The geography even has a measurable shape. When Anthropic sorted the features by how often they fired together, kindred concepts settled near one another in the activation space — inner conflict beside relationship tension and broken allegiance. Distance in the space of meaning tracked distance in meaning itself. The cartographer’s oldest faith, that nearness on the map should answer to nearness in the world, held inside the machine, for reasons no one had specified and gradient descent never explained.
It would be a lie to call the fog lifted. Thirty million features is a partial dictionary of one layer of one model; the full inventory of even a single frontier system is almost certainly larger than anything yet pulled out, and the features chain into circuits whose logic stays mostly dark. Anthropic’s later work on the biology of a large language model has begun to trace how features link into computation — how the model plans a rhyme several words ahead, how it adds by a procedure no human would teach. These are early expeditions inland, sketch maps with broad blank quarters left, as the old cartographers left them, in honest confession that here, still, we do not know.

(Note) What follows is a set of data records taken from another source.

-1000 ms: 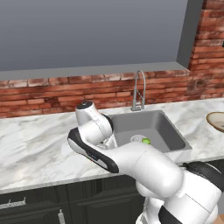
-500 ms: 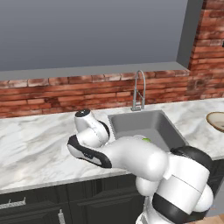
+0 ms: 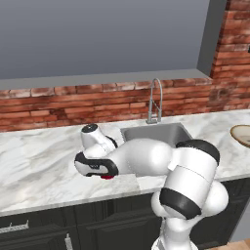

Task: Clear the mugs and bowl far away from the sink.

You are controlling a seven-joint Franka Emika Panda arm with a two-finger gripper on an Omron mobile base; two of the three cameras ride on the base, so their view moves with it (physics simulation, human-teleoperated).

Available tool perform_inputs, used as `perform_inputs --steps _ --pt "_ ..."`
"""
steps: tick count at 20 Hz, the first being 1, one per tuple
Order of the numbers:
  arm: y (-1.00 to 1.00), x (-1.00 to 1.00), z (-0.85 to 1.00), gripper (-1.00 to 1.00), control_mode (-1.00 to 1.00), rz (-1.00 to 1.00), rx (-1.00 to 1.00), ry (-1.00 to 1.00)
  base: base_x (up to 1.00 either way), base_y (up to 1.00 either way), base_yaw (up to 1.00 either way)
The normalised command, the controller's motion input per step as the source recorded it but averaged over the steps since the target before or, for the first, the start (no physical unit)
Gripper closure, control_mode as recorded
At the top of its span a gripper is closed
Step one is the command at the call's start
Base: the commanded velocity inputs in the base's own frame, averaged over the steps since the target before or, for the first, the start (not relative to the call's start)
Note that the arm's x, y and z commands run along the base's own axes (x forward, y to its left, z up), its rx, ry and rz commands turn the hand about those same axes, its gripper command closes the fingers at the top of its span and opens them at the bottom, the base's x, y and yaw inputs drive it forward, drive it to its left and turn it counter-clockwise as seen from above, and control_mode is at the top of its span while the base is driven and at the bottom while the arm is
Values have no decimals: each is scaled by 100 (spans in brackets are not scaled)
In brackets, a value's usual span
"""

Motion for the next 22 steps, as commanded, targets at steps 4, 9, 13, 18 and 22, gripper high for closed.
perform_inputs --steps 4,9,13,18,22 --pt "32 26 -21 -100 -100 0 0 0 0 0 0" --pt "4 6 -12 -100 -100 0 0 0 0 0 0" --pt "-16 0 -7 -100 -100 0 0 0 0 0 0" --pt "-32 0 -10 -100 -100 -1 0 0 0 0 0" --pt "-29 0 -10 100 -100 -3 0 0 0 0 0"
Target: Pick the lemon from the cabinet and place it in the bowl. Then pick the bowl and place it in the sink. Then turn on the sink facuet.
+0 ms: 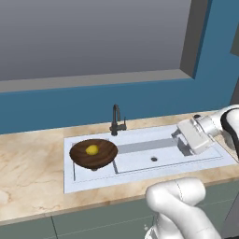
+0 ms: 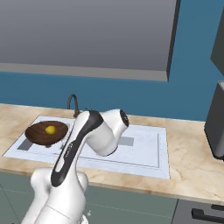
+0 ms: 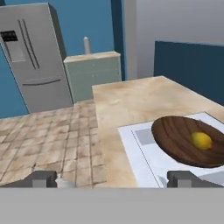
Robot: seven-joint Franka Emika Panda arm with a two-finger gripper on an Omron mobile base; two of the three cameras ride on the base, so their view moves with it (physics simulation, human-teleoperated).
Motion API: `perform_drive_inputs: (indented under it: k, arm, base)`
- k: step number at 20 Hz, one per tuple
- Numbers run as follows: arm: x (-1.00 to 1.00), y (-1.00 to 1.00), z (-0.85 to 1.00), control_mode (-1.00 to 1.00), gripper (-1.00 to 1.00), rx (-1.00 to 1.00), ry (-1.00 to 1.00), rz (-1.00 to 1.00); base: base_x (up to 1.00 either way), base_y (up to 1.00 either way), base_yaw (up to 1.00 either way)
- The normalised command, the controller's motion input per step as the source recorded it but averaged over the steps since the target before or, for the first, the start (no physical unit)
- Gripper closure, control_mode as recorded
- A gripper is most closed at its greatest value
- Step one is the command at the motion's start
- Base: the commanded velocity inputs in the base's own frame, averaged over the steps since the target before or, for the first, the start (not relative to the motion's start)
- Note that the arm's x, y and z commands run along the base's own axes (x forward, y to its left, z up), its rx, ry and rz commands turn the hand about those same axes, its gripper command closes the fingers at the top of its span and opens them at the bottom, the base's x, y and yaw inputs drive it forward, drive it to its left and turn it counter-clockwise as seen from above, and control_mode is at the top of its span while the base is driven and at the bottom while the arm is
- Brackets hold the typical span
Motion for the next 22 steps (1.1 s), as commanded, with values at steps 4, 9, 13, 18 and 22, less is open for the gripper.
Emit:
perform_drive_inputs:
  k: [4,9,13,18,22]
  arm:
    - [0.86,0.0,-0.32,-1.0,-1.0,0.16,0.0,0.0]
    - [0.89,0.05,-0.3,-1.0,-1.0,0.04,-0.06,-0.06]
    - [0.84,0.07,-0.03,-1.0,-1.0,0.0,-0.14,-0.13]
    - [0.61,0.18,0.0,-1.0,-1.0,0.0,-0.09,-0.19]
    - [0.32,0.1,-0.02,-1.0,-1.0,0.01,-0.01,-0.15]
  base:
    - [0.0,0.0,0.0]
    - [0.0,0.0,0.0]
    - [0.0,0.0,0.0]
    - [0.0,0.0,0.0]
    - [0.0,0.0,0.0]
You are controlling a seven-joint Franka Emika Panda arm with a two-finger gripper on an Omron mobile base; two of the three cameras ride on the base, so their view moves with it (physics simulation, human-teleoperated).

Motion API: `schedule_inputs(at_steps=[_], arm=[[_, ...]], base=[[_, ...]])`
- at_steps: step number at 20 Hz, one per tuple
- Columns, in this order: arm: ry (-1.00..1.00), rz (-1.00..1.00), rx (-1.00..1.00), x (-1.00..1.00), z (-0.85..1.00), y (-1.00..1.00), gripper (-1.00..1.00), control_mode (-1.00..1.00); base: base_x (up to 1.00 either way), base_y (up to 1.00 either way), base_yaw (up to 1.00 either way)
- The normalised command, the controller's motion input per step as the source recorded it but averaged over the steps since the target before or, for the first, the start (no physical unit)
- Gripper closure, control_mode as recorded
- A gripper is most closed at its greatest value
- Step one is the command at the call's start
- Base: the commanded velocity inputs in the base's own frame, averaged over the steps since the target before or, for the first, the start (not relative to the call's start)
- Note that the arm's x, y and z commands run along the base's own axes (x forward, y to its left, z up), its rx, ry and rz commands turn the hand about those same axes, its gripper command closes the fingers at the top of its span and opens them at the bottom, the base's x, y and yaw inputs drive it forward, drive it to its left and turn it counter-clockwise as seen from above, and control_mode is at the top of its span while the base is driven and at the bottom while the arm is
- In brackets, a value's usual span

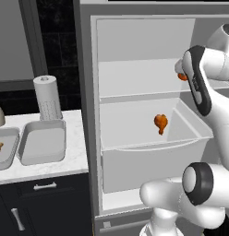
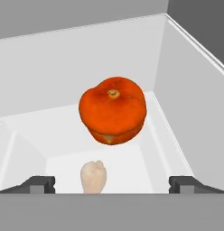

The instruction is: Place one squash and one chicken drumstick in each tupperware on the nearby counter, to pack two identical lunches.

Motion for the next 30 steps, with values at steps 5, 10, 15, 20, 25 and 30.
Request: schedule_inputs(at_steps=[5, 10, 15, 20, 25, 30], arm=[[0.05, 0.00, 0.00, 0.35, -0.10, 0.00, -1.00, -1.00], [0.06, 0.00, 0.00, 0.28, -0.13, 0.00, -1.00, -1.00], [0.04, 0.00, 0.00, 0.37, -0.12, -0.07, -1.00, -1.00], [0.00, 0.00, 0.02, 0.21, -0.14, -0.18, -1.00, -1.00], [0.01, 0.00, 0.00, 0.20, -0.23, -0.01, 1.00, -1.00], [-0.02, 0.00, 0.00, -0.04, -0.11, 0.00, 1.00, -1.00]], base=[[0.00, 0.00, 0.00], [0.00, 0.00, 0.00], [0.00, 0.00, 0.00], [0.00, 0.00, 0.00], [0.00, 0.00, 0.00], [0.00, 0.00, 0.00]])
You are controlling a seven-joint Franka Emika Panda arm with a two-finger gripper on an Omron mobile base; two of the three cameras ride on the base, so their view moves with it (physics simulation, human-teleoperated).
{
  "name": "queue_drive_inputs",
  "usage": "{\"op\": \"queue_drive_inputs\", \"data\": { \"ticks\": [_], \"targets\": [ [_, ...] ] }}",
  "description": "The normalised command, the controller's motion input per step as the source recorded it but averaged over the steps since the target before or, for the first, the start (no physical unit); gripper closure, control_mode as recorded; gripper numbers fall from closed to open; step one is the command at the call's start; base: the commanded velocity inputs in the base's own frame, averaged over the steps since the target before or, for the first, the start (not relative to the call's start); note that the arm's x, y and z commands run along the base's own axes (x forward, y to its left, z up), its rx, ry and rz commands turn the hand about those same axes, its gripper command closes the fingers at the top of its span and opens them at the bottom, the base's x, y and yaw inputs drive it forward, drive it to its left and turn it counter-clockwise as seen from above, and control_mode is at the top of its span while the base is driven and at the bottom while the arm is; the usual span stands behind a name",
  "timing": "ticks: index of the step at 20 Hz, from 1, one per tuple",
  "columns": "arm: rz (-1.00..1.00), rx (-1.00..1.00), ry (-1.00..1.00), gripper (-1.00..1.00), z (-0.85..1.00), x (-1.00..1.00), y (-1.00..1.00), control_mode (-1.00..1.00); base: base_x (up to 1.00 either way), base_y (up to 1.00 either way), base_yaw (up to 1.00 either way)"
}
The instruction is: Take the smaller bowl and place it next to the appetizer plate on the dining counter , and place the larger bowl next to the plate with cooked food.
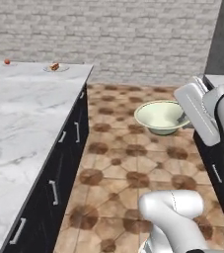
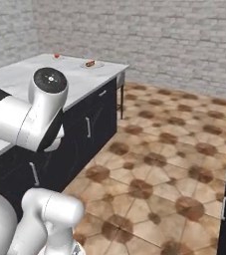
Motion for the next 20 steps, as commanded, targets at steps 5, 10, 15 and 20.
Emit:
{"op": "queue_drive_inputs", "data": {
  "ticks": [5, 10, 15, 20],
  "targets": [
    [0.00, 0.00, 0.00, 1.00, 0.00, 0.00, 0.00, 1.00, 1.00, -0.22, 0.00],
    [0.00, 0.00, 0.00, 1.00, 0.00, 0.00, 0.00, 1.00, 1.00, -0.27, 0.00],
    [0.00, 0.00, 0.00, 1.00, 0.00, 0.00, 0.00, 1.00, 1.00, -0.46, 0.07],
    [0.00, 0.00, 0.00, 1.00, 0.00, 0.00, 0.00, 1.00, 1.00, -0.49, 0.13]
  ]
}}
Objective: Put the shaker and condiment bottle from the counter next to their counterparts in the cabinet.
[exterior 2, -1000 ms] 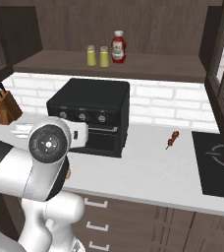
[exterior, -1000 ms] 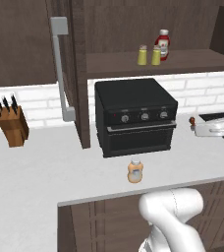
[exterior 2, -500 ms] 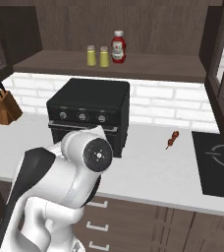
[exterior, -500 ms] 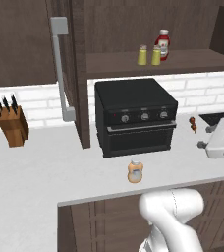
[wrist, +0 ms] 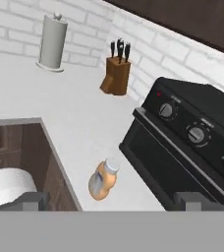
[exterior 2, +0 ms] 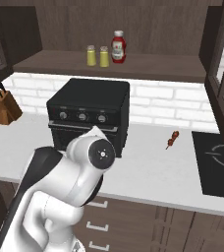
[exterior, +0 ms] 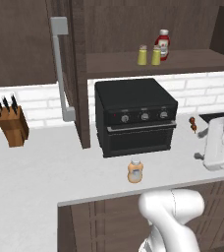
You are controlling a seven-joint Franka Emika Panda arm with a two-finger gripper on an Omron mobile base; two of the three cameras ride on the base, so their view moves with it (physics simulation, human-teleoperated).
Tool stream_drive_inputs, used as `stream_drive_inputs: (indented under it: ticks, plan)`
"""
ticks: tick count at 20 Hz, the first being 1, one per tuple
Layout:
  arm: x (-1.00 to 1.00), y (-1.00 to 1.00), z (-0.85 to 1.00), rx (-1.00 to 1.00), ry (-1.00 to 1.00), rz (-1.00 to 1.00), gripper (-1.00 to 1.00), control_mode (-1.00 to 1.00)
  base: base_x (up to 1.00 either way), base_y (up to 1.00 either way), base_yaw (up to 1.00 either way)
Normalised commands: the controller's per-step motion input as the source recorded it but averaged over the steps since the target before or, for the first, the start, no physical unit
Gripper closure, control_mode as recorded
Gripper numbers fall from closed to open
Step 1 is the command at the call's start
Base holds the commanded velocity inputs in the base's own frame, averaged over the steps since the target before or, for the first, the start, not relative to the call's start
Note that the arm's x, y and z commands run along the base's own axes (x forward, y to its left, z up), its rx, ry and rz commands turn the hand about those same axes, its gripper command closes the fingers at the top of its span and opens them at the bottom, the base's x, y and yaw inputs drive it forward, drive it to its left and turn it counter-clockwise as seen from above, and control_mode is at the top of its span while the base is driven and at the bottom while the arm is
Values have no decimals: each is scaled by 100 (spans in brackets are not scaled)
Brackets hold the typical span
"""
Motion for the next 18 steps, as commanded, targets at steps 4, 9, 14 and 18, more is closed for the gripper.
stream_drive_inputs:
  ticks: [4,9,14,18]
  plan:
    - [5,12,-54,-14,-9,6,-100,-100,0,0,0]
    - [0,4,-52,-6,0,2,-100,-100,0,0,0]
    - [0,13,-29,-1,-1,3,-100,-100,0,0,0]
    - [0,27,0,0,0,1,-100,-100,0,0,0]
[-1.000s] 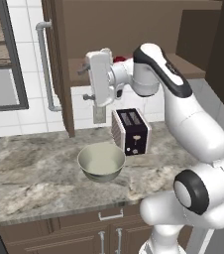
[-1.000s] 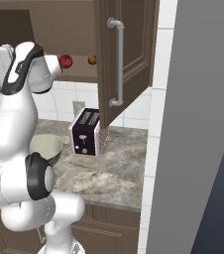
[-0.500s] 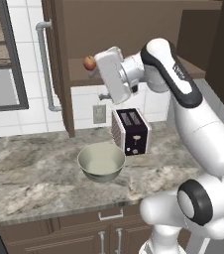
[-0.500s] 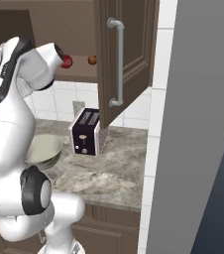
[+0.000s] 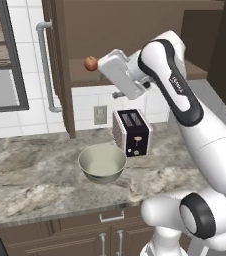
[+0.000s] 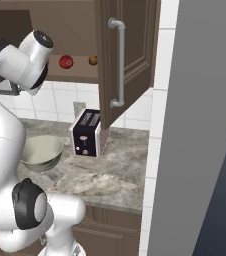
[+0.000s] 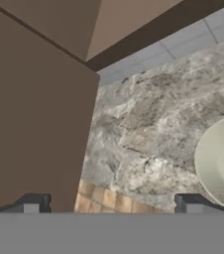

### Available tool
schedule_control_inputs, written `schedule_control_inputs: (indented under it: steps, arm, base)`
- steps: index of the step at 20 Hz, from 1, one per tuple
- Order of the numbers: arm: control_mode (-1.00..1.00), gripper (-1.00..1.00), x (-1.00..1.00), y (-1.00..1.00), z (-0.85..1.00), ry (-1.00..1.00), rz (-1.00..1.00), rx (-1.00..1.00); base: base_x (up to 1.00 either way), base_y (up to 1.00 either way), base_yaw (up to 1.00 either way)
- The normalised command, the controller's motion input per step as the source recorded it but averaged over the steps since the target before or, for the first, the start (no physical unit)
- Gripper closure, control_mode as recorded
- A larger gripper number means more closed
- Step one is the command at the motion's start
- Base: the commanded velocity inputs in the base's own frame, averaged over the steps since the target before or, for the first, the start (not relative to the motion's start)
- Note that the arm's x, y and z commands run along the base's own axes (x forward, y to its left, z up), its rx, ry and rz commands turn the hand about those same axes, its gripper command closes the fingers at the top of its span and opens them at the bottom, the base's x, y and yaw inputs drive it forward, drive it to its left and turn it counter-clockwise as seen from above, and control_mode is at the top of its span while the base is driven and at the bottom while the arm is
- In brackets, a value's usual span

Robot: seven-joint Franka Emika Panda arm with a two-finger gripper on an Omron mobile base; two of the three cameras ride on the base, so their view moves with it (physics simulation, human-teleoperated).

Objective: Open the cabinet. Pick the peach and pear from the cabinet and place them into the bowl. Then close the cabinet.

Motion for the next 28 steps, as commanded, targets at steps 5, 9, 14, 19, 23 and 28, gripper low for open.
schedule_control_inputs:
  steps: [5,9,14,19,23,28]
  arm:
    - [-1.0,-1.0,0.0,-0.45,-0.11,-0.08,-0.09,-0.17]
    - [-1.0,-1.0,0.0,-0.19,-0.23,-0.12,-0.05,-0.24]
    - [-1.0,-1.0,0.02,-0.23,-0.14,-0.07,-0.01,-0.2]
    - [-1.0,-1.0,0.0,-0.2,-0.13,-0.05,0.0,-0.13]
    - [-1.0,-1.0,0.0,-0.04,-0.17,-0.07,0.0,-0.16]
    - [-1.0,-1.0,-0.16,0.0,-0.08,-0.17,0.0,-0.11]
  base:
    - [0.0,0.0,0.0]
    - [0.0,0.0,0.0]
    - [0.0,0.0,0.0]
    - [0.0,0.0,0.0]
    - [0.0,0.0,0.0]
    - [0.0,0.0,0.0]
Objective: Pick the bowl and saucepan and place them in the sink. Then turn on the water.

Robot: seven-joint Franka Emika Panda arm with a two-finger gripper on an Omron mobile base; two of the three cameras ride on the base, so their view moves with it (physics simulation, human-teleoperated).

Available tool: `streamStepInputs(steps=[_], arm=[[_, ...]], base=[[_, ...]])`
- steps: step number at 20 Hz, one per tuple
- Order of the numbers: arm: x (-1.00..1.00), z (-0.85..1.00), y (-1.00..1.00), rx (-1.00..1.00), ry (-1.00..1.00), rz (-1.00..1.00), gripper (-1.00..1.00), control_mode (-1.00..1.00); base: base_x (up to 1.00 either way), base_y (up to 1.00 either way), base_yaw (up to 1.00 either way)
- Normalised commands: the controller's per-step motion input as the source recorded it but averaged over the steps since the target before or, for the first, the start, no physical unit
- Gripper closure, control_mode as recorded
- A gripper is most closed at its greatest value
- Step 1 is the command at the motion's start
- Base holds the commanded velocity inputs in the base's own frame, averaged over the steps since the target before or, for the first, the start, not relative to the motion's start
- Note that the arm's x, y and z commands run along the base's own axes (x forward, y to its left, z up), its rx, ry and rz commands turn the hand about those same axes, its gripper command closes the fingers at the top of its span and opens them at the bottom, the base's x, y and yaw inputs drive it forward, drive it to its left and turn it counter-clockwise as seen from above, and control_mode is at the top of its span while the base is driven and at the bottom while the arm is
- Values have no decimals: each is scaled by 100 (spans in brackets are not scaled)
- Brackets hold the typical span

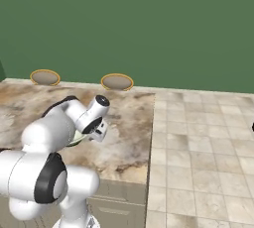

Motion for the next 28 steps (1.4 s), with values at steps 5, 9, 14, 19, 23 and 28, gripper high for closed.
streamStepInputs(steps=[5, 9, 14, 19, 23, 28], arm=[[9, -7, 10, 0, 0, 0, -100, -100], [2, -6, 4, 0, 0, 0, -100, -100], [0, -1, 5, 0, 3, 0, 100, -100], [0, 0, 7, 0, 4, 0, 100, -100], [0, 0, 1, 2, 3, 0, 100, -100], [0, 29, 0, 7, 3, 0, 100, -100]], base=[[0, 0, 0], [0, 0, 0], [0, 0, 0], [0, 0, 0], [0, 0, 0], [0, 0, 0]])
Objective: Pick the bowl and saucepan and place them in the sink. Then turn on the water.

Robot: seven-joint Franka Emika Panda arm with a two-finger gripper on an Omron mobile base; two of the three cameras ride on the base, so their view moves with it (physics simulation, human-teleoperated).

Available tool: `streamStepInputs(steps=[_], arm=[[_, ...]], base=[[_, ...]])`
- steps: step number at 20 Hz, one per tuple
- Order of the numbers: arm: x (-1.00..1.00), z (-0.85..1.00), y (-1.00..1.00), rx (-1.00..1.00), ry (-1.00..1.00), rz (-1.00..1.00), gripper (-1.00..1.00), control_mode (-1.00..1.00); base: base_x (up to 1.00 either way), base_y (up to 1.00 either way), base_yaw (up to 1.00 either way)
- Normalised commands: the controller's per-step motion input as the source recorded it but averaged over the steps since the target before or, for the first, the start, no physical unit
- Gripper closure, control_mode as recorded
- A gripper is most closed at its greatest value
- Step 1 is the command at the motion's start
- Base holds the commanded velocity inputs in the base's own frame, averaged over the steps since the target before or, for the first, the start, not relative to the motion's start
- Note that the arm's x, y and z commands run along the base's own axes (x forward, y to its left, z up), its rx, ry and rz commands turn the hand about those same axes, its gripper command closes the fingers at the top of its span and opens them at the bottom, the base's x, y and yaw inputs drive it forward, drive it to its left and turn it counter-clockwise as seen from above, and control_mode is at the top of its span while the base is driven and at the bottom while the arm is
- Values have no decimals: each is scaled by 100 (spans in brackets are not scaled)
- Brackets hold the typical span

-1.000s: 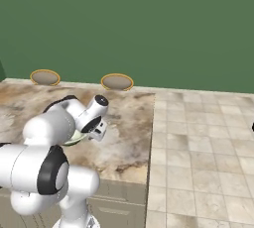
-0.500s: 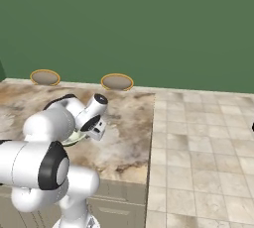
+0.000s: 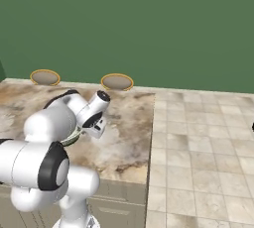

We did not find the program. We found the terrain.
What should a maker feel, opening a thing and not recognizing its inside? Not despair, and not the cheap comfort of treating fog as solid ground. Something nearer the vertigo of early natural science — the moment a man first held pond water to a lens and saw it teeming with creatures no one had placed there. The network is an artifact, but its interior is now a subject of discovery, with regularities of its own waiting to be read. We are no longer only its engineers. We have become, of necessity, its naturalists — and the fog, mapped with patience, is starting to hold its shape long enough to be drawn.